Anastasia Krupnik is the first book of a popular series of middle-grade novels by Lois Lowry, depicting the title character's life as a girl "just trying to grow up". Anastasia deals with everyday problems such as popularity and the wart on her thumb. The book is written in episodic fashion, each chapter self-contained with minimal narrative link to the others. At the end of each chapter is a list written by Anastasia, listing her likes and dislikes, showing the character's growth and development through the story. Other books, with the exception of two, also had a link with each of the other chapters, such as Anastasia's science project, her "Chosen Career" essay, etc.
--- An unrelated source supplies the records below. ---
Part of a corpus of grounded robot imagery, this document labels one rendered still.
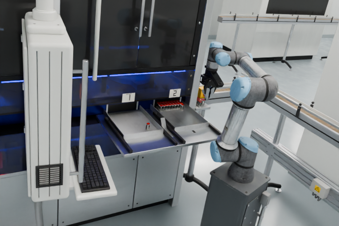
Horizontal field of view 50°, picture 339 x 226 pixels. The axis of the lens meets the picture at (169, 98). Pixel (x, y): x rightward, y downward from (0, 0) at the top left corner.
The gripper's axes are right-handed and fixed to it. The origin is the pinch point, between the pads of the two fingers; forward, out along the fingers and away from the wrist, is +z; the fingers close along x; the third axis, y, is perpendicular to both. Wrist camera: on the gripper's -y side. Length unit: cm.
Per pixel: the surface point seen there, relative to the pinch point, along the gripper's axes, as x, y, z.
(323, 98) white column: -143, 20, 23
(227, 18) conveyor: -245, 297, 18
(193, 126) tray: 6.3, 1.4, 19.6
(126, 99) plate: 42, 27, 8
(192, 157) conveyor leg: -30, 43, 77
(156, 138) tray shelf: 34.5, -1.9, 21.6
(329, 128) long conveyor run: -83, -31, 16
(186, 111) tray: -2.8, 24.6, 21.3
The Anastasia Krupnik series was 29th on the American Library Association's "The 100 Most Frequently Challenged Books of 19902000" for reasons such as references to beer, Playboy magazine, and a casual reference to a character wanting to kill herself. The series was also criticized because one novel of the series featured Anastasia replying to a personal ad and lying about her age and her life to an older man; however, the two never have any romantic experiences and when they meet, the man has no idea that Anastasia is the woman to whom he had been writing.
Tropes in these books include:
- Birth/Death Juxtaposition: At the end of the first book, Anastasia' baby brother Sam is born the day after their grandmother dies.
- Child Naming Request: In the first book, Anastasia's parents say that they'll let her name her baby brother and promise to stick with whatever name she chooses. She writes down the chosen name in her diary, "the worst name she could think of". She doesn't actually use "the worst name," which is "One-Ball Reilly"; she names him Sam after their deceased grandfather.
- Cold Cash: Variation: In one of the books, it's revealed that Anastasia's father keeps his manuscripts-in-progress in the crisper, in case the house burns down.
- Did Anastasia Survive?: At one point, Anastasia learns that she was named after the historical Anastasia from her parents and promptly declares that she must be the missing Romanov. Her dreams are quickly dashed when her parents point out that as a 10-year-old in 1979, she is far too young to be that Anastasia.
- Innocent Inaccurate: Anastasia, many times, especially when answering a personal ad and sends him a picture, thinking thirteen is old enough to write to a man in his late twenties. Her last letter says "Someday...when I'm fourteen?"
- Sweetie Graffiti: A non-romantic version: when Anastasia's family moves. Battling her sadness over this, Anastasia writes, This is my room forever. Anastasia Krupnik in small letters on her bedroom wall, then goes downstairs to her father's study to have a conversation with him, during which she acts like nothing is wrong. As she's leaving, she notices his name on the wall.